Oireachtas Joint and Select Committees

Thursday, 31 March 2022

Joint Oireachtas Committee on Gender Equality

Recommendations of Citizens’ Assembly on Gender Equality: Discussion (Resumed)

Photo of Alice-Mary HigginsAlice-Mary Higgins (Independent) | Oireachtas source

I have been accumulating questions on other questions. Therefore, I may have lost some of my original questions in the processes. There are a few interesting threads that I want to take up, the first jumping from Ms Blackwell's point.

She spoke about the importance of action on this new national strategy immediately. It should start immediately looking at everything that is already in play and how it should be done differently or better and at things that need changing, rather than waiting for a new body in the future. That puts massive pressure on the organisations before us. One clear thing is that we have recommendations 37 to 41 in this area. We also have the letter we received from the citizens, in which they are very clear in referring to the Istanbul Convention and saying that is their vision. Some of that is covered by the recommendations, but there is that wider vision. In terms of being able to provide the services that are required by the Istanbul Convention, the fact is that we have a lack of shelter places and now there will be massive pressure because more women are coming from conflict and difficult situations in Ukraine and elsewhere. There will be more pressure and many more factors. However, the advocacy work these organisations do is crucial, particularly when lots of decisions are being made in a short space of time. I imagine, and hope, they are being asked for their opinions on many things. In that regard, it is about almost turbo-powering the capacity of organisations working in this sector to be a voice in respect of this suite of decisions being made at national level. However, even at local level there are many decisions being made as well. That is the wider question.

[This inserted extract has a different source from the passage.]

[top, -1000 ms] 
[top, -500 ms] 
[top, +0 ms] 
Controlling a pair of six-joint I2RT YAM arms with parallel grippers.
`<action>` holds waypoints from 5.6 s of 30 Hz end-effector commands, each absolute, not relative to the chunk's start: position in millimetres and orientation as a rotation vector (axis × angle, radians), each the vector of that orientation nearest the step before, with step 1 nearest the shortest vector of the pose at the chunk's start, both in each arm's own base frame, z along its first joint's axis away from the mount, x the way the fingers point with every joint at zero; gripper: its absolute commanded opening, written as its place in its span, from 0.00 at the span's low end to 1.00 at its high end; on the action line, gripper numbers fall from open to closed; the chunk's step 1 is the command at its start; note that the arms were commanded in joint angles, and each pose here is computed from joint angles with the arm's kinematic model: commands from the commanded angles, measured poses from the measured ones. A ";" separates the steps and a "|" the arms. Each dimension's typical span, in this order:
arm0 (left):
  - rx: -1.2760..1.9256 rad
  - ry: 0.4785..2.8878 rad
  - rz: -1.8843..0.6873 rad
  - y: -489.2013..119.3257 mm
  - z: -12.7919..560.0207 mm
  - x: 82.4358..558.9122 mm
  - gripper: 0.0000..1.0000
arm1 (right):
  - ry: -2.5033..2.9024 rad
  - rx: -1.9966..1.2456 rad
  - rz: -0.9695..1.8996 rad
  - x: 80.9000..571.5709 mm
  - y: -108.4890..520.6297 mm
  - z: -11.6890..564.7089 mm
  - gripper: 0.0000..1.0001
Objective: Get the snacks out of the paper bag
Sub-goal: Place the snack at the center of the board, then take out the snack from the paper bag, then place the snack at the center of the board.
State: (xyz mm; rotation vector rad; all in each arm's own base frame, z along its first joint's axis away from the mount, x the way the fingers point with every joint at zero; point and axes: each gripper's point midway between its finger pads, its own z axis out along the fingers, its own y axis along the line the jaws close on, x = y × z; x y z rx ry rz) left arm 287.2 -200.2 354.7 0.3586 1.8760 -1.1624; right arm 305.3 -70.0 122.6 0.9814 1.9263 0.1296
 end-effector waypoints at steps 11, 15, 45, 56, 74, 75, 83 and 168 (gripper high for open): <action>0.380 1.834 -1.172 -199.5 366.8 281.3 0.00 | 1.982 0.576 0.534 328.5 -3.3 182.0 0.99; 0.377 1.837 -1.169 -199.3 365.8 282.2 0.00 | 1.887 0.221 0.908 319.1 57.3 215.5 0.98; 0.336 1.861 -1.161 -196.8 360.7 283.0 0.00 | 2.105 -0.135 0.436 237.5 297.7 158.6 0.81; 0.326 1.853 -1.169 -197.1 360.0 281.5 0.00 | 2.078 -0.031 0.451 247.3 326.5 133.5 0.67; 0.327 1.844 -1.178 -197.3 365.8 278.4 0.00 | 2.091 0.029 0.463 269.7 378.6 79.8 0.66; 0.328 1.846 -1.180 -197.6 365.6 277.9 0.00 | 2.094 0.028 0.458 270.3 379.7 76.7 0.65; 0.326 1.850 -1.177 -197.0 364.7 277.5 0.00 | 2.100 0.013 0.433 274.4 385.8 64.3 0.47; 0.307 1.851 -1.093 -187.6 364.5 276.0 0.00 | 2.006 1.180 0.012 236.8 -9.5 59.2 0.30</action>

There are a few specific matters. The maintenance piece is very interesting. My colleague Senator Ruane has put forward good legislation to improve and strengthen maintenance, and it has been taken up by the women's caucus. That is a core area and it is an example of where people are dragged through the courts in a way that is often punitive and unrewarding and that retraumatises. I am interested in the court piece. This is where we all are awash with anecdotes. People are coming to us all the time. Regarding counselling, I know people who experience the appointment of psychologists by courts for assessing things. That seems to be a whole area. This is separate to the criminal piece. In the courts, one is torn between the counselling experience one has had in trying to heal versus a court-appointed psychologist. In some cases, I have been told that one party is able to suggest a psychologist and have that applied to the partner. There is almost the adversarial use of psychology and counselling, when it should be counselling. Then one is in that dilemma.

That leads to another issue which is, for example, where one is not sharing one's counselling records, things being said about it that are not true. I am thinking of people coming through previous traumas, such as the refugee process and people having won refugee status. Aspersions have been cast on their past experiences which are not true, but how do they demonstrate that? That is another part. We talked about the family courts and child protection, but another space where women are being asked to discuss their trauma is in the asylum and refugee process. I know that AkiDwA will be in to discuss FGM strategy, but it is a wider issue. The FGM recommendations of the citizens point to a wider issue, which is the experience of domestic or sexual violence, including for those who are LGBT. They are things that are perhaps not always necessarily in the laws of a country but are in the experiences of an individual who is seeking asylum. There is a really hard burden in respect of talking about one's experiences in that regard. Perhaps the witnesses will comment on that. FGM, itself, is an example of a form of control and abuse.

On coercive control, because the Seanad pushed to get it in I am very interested in how it is being implemented. I have a fear about the opportunity piece. Obviously, Ireland is limited in terms of sentencing guidelines. With regard to data on sentencing, on one level I can see that being very useful because it shows the patterns, but I also have a fear of it setting a bad precedent whereby bad decisions that appear on that database are used as the excuse for more bad decisions. We want to identify the patterns and to ensure decisions are not made in an ad hocmanner. It sometimes seems to be the case that it can depend on luck of the draw in terms of which judge one gets. We want to make sure we do not have one bad decision setting the precedent for another bad decision.

That is enough for now, although I have a few other issues.